▶ **GOAL OF THE EXERCISE**: Make an exact transcript of the lines in the data below, starting with the one containing "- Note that" and going on through the one containing "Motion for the", with both included and the pictures left out.

-------- DATASET SECTION

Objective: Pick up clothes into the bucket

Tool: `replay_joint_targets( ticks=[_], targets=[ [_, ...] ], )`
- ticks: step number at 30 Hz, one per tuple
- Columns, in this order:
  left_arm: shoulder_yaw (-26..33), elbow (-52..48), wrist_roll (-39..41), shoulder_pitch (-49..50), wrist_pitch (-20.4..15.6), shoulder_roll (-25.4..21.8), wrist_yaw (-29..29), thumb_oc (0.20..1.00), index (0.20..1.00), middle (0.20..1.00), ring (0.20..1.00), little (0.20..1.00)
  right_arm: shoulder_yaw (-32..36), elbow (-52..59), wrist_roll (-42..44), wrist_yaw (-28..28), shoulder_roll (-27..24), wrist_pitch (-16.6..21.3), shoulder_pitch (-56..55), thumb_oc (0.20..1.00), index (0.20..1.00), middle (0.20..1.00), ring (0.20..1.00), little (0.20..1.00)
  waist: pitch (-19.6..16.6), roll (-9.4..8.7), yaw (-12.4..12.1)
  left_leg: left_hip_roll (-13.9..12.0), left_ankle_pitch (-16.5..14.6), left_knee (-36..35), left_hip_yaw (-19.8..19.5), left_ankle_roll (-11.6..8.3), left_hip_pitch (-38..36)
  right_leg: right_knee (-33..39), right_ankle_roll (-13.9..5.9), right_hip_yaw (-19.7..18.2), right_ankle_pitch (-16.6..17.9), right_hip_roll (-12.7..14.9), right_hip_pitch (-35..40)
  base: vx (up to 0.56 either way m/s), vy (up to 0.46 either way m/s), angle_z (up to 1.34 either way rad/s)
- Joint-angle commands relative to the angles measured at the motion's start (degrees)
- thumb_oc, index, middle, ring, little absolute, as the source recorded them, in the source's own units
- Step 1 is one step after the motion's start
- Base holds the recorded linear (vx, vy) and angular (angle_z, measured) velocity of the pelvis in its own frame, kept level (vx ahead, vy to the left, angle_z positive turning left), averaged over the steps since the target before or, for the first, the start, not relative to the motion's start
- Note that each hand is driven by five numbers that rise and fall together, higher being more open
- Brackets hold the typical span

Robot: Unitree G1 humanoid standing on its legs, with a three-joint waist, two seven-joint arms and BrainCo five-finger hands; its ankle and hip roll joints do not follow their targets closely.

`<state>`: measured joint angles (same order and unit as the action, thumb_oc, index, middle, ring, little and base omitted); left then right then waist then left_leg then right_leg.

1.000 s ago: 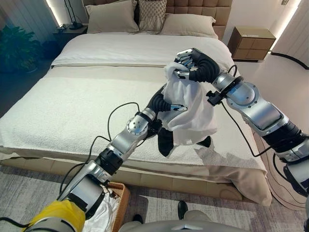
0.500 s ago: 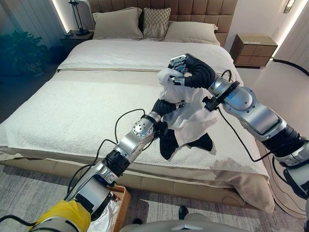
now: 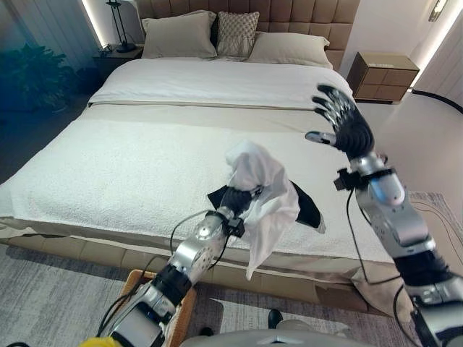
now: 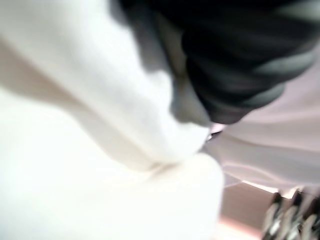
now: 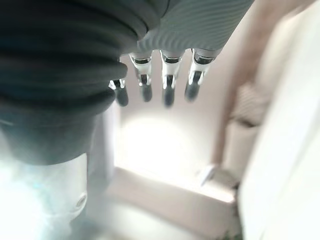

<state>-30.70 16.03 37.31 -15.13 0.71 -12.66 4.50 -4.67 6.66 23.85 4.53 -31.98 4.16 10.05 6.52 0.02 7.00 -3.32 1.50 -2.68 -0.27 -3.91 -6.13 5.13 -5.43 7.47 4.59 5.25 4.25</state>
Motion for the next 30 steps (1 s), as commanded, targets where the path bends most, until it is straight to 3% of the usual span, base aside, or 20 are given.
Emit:
replay_joint_targets(
  ticks=[1,3,8,14,18,24,30],
  targets=[
    [3.7,-4.8,0.0,-2.4,-3.1,-0.9,-2.1,0.2,0.2,0.2,0.2,0.2,4.8,1.1,-3.9,1.8,3.2,2.9,-1.9,1.0,1.0,1.0,1.0,1.0,-1.8,-3.44,0.0,1.7,-4.0,5.4,-0.7,0.02,4.5,-5.0,-2.21,2.6,-5.9,2.5,-0.1,0.0,0.0,0.0],
    [7.4,-6.7,-2.5,1.8,-3.3,-2.1,-3.0,0.2,0.2,0.2,0.2,0.2,7.5,-0.5,-3.3,1.7,8.5,3.5,-9.2,1.0,1.0,1.0,1.0,1.0,-1.3,-3.3,0.4,1.8,-4.3,5.7,-0.5,0.24,4.8,-5.1,-2.27,2.1,-6.0,2.6,-0.7,0.0,0.0,0.0],
    [14.6,-9.6,-10.1,8.5,-4.7,-4.5,-3.9,0.2,0.2,0.2,0.2,0.2,9.3,-6.2,-5.1,1.1,13.5,3.4,-17.8,1.0,1.0,1.0,1.0,1.0,-0.2,-3.33,0.6,2.3,-4.6,6.3,-0.2,0.49,5.9,-5.4,-2.41,1.2,-5.9,2.7,-2.0,0.0,0.006,-0.02],
    [22.0,-11.3,-14.4,14.9,-7.9,-6.1,-1.0,0.2,0.2,0.2,0.2,0.2,8.1,-14.5,-17.2,3.8,13.3,4.0,-20.7,1.0,1.0,1.0,1.0,1.0,2.2,-3.07,0.2,2.7,-4.8,8.1,0.0,0.78,8.9,-6.4,-2.66,0.0,-5.3,3.1,-5.1,-0.07,0.031,-0.04],
    [27.1,-10.5,-15.3,19.1,-11.3,-7.9,2.6,0.2,0.2,0.2,0.2,0.2,2.6,-26.1,-29.4,6.1,9.2,3.8,-18.4,1.0,1.0,1.0,1.0,1.0,5.5,-3.13,-1.3,3.5,-4.8,11.2,-0.4,0.91,13.5,-7.9,-2.84,-0.5,-4.3,3.6,-8.9,-0.1,0.039,-0.02],
    [31.4,-5.0,-17.2,21.0,-12.7,-8.6,6.7,0.2,0.2,0.2,0.2,0.2,-2.9,-41.3,-30.4,6.4,9.3,3.2,-13.7,1.0,1.0,1.0,1.0,1.0,8.7,-3.18,-3.1,4.1,-4.2,12.8,-1.6,0.95,17.4,-9.7,-2.88,-0.3,-3.7,4.1,-12.6,-0.06,0.038,0.05],
    [34.8,3.1,-24.2,20.9,-12.6,-11.6,12.5,0.2,0.2,0.2,0.2,0.2,-3.5,-55.1,-28.9,7.9,11.7,1.8,-11.5,1.0,1.0,1.0,1.0,1.0,14.3,-2.89,-5.0,5.9,-4.4,17.6,-5.0,1.83,23.6,-18.0,-2.12,1.6,-6.7,6.3,-18.1,-0.06,0.035,0.28]
  ],
)
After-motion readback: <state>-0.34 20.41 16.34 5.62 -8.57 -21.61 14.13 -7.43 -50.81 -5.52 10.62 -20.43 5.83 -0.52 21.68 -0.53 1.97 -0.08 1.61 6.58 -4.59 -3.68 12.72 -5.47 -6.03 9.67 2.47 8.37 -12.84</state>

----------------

▶ **ANSWER TO THE EXERCISE**:
- Note that each hand is driven by five numbers that rise and fall together, higher being more open
- Brackets hold the typical span

Robot: Unitree G1 humanoid standing on its legs, with a three-joint waist, two seven-joint arms and BrainCo five-finger hands; its ankle and hip roll joints do not follow their targets closely.

`<state>`: measured joint angles (same order and unit as the action, thumb_oc, index, middle, ring, little and base omitted); left then right then waist then left_leg then right_leg.

1.000 s ago: 
0.500 s ago: 
now: 
now: 
now: 

<state>-30.70 16.03 37.31 -15.13 0.71 -12.66 4.50 -4.67 6.66 23.85 4.53 -31.98 4.16 10.05 6.52 0.02 7.00 -3.32 1.50 -2.68 -0.27 -3.91 -6.13 5.13 -5.43 7.47 4.59 5.25 4.25</state>
Motion for the next 30 steps (1 s), as commanded, targets where the path bends most, until it is straight to 3% of the usual span, base aside, or 20 are given.

Nothing further remains in the output.